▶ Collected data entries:
------------------------------------------------------------------------

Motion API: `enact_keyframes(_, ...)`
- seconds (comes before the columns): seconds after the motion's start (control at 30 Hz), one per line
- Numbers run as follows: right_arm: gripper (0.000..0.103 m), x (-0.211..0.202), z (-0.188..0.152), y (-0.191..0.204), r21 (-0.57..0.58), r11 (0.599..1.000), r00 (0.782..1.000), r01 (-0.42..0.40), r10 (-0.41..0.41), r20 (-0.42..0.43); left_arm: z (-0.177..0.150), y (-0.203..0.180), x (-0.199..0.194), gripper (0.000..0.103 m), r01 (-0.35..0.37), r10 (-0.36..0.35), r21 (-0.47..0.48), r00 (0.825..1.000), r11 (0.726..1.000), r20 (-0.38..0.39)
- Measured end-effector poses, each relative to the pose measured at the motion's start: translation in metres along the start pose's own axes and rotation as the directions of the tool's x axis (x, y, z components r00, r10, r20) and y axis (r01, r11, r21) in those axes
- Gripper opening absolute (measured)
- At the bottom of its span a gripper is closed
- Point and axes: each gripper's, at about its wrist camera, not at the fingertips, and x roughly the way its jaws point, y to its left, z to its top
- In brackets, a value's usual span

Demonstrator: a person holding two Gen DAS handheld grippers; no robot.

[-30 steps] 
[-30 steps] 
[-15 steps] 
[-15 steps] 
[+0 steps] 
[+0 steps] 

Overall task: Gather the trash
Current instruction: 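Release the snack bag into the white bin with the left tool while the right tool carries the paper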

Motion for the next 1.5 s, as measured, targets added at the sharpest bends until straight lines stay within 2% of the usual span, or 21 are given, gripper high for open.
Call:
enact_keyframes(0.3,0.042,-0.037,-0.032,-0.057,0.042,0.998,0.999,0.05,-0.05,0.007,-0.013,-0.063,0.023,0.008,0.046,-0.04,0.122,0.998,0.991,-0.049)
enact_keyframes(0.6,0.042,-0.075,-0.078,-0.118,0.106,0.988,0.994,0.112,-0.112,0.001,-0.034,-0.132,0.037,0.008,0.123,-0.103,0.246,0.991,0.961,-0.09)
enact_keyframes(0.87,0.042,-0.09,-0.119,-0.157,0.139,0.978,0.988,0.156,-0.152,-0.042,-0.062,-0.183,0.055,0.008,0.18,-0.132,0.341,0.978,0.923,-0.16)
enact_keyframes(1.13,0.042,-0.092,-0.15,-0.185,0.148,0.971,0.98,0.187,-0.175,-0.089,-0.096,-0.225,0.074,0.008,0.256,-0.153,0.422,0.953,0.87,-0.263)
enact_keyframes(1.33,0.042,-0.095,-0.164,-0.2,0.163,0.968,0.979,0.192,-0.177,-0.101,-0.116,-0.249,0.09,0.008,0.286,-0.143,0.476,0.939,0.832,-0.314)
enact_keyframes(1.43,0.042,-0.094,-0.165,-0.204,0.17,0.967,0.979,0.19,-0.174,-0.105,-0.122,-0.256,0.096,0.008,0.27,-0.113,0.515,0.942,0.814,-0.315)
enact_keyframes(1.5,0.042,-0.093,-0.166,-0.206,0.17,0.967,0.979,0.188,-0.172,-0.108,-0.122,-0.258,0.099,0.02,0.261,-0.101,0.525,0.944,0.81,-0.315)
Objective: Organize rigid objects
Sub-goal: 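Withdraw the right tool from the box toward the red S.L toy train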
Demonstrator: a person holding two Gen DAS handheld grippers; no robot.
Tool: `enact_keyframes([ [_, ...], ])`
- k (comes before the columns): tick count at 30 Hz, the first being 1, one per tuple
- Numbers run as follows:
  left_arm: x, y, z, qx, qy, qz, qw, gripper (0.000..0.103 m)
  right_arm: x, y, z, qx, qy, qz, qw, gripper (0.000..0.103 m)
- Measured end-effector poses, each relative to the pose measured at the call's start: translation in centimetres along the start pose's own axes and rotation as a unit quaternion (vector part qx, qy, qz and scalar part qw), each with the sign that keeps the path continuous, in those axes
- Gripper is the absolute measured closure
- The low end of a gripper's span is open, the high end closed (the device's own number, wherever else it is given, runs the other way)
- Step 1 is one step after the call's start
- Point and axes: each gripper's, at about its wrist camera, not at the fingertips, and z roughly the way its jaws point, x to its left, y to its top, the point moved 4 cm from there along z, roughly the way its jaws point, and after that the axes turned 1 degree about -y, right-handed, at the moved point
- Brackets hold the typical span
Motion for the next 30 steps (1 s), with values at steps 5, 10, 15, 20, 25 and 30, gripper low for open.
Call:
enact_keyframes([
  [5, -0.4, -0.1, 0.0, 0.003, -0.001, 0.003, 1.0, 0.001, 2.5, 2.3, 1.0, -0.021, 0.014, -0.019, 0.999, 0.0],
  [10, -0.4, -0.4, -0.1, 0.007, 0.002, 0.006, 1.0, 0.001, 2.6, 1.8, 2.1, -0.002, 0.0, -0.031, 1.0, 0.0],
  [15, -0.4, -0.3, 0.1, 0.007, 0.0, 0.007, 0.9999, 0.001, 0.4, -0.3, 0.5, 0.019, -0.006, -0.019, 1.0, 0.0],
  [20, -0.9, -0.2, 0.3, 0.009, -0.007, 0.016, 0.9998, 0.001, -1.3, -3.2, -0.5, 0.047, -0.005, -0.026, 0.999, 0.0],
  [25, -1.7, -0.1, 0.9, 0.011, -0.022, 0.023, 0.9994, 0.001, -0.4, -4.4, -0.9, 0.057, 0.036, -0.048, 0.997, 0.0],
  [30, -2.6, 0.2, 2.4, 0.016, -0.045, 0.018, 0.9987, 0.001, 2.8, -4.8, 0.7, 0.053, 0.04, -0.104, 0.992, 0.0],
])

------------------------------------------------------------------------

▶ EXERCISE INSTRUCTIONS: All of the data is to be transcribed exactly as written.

▶ EXPECTED OUTPUT:
Motion API: `enact_keyframes(_, ...)`
- seconds (comes before the columns): seconds after the motion's start (control at 30 Hz), one per line
- Numbers run as follows: right_arm: gripper (0.000..0.103 m), x (-0.211..0.202), z (-0.188..0.152), y (-0.191..0.204), r21 (-0.57..0.58), r11 (0.599..1.000), r00 (0.782..1.000), r01 (-0.42..0.40), r10 (-0.41..0.41), r20 (-0.42..0.43); left_arm: z (-0.177..0.150), y (-0.203..0.180), x (-0.199..0.194), gripper (0.000..0.103 m), r01 (-0.35..0.37), r10 (-0.36..0.35), r21 (-0.47..0.48), r00 (0.825..1.000), r11 (0.726..1.000), r20 (-0.38..0.39)
- Measured end-effector poses, each relative to the pose measured at the motion's start: translation in metres along the start pose's own axes and rotation as the directions of the tool's x axis (x, y, z components r00, r10, r20) and y axis (r01, r11, r21) in those axes
- Gripper opening absolute (measured)
- At the bottom of its span a gripper is closed
- Point and axes: each gripper's, at about its wrist camera, not at the fingertips, and x roughly the way its jaws point, y to its left, z to its top
- In brackets, a value's usual span

Demonstrator: a person holding two Gen DAS handheld grippers; no robot.

[-30 steps] 
[-30 steps] 
[-15 steps] 
[-15 steps] 
[+0 steps] 
[+0 steps] 

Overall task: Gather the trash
Current instruction: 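Release the snack bag into the white bin with the left tool while the right tool carries the paper
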
Motion for the next 1.5 s, as measured, targets added at the sharpest bends until straight lines stay within 2% of the usual span, or 21 are given, gripper high for open.
Call:
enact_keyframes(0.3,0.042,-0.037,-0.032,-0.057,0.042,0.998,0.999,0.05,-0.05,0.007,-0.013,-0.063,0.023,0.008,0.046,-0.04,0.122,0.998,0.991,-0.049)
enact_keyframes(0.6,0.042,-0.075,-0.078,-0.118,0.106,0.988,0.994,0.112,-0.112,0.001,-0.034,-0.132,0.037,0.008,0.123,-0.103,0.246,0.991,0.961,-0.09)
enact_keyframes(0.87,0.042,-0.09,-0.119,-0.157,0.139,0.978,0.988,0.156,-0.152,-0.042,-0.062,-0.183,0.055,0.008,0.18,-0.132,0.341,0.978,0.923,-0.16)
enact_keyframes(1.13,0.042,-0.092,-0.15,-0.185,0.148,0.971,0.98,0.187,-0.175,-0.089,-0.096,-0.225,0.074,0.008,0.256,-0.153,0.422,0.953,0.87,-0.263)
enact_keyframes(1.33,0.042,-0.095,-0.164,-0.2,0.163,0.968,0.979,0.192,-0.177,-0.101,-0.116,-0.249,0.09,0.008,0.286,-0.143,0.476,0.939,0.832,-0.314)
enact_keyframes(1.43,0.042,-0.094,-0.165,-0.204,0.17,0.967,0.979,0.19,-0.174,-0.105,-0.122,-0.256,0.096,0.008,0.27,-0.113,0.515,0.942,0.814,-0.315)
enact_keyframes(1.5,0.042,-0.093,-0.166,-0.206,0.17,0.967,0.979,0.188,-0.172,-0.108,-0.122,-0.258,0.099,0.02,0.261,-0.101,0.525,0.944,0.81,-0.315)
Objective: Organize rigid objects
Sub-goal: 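Withdraw the right tool from the box toward the red S.L toy train
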Demonstrator: a person holding two Gen DAS handheld grippers; no robot.
Tool: `enact_keyframes([ [_, ...], ])`
- k (comes before the columns): tick count at 30 Hz, the first being 1, one per tuple
- Numbers run as follows:
  left_arm: x, y, z, qx, qy, qz, qw, gripper (0.000..0.103 m)
  right_arm: x, y, z, qx, qy, qz, qw, gripper (0.000..0.103 m)
- Measured end-effector poses, each relative to the pose measured at the call's start: translation in centimetres along the start pose's own axes and rotation as a unit quaternion (vector part qx, qy, qz and scalar part qw), each with the sign that keeps the path continuous, in those axes
- Gripper is the absolute measured closure
- The low end of a gripper's span is open, the high end closed (the device's own number, wherever else it is given, runs the other way)
- Step 1 is one step after the call's start
- Point and axes: each gripper's, at about its wrist camera, not at the fingertips, and z roughly the way its jaws point, x to its left, y to its top, the point moved 4 cm from there along z, roughly the way its jaws point, and after that the axes turned 1 degree about -y, right-handed, at the moved point
- Brackets hold the typical span
Motion for the next 30 steps (1 s), with values at steps 5, 10, 15, 20, 25 and 30, gripper low for open.
Call:
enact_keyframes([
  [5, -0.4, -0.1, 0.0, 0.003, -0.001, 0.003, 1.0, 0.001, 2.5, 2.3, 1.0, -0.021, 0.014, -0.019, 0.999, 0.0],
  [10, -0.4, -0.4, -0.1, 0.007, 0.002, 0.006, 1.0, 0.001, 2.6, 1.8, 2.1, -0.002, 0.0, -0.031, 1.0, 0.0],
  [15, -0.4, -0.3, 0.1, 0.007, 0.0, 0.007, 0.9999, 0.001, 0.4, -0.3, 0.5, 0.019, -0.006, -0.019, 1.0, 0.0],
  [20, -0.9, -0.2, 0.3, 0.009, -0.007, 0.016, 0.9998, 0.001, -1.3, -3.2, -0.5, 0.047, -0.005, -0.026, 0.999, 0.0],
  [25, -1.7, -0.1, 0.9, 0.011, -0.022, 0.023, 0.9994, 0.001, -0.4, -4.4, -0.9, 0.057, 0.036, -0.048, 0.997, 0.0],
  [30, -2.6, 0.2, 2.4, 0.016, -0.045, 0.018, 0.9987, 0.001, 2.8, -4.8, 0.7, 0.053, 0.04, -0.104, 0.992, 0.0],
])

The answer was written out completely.